Beware of ‘Hot Tips’
A ‘hot tip’ is essentially a trade signal that you received from an acquaintance that promises to make you incredibly rich if you just go ahead and invest in the trade. Reputed investor Arthur Penn warns that one should generally stay away acting impulsively on such hot tips. Instead, you should do a proper fundamental and technical analysis of a company before ever investing in it. Acting impulsively on a hot tip and investing all your capital in that trade can easily wipe out that capital in no time.
All profits you make from investing in stocks are taxable. As such, it is important that you take this factor into consideration when deciding on an investment. The return you get from investing in a company should easily net you a substantial profit after payment of taxes. If you neglect to consider the taxes, then it can end up negatively affecting the profitability of your investment strategy.
Be Wary Of Penny Stocks
Another thing to be wary of is penny stocks. According to investment firm Arthur Penn Pennant Park, penny stocks require extra research in order to be considered worthy of investment. This is mostly because such companies are usually new and small in size. As such, they are more likely to go bust than a business which has been operating for decades. So, just as with a hot tip, never blindly trust a penny stock opportunity without doing a thorough research on that business.
Don’t Be Blinded By Immediate Gains
Even though it is true that you are investing in stocks to net a profit, you should never be too blinded by immediate gains that you forget looking at the long-term outlook of a company. If the long-term outlook is kind of uncertain and you are not sure whether the business will even be operational in the next few years, then any short-term investment opportunity that comes across is best avoided. Only invest in companies whose long-term outlook promises stability.

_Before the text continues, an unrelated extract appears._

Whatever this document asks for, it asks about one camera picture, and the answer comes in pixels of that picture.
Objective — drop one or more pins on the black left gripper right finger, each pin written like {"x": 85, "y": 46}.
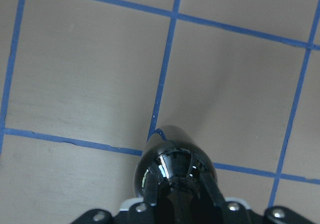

Invest For Profit, Not For Your Ego
Some people tend to be very emotionally involved in a trade. And as far as investing is concerned, emotional decisions are a strict no-no. Remember that you are investing for profit, not to satisfy your emotions or your ego. If you see that a trade is going south, then pull out of it immediately. Don’t let your fear of accepting your mistake stop you from exiting from the trade. If you let such emotions and fears take control over you, then all your investments will only end up making a loss. So, learn to keep your ego and emotions in check when investing in a business.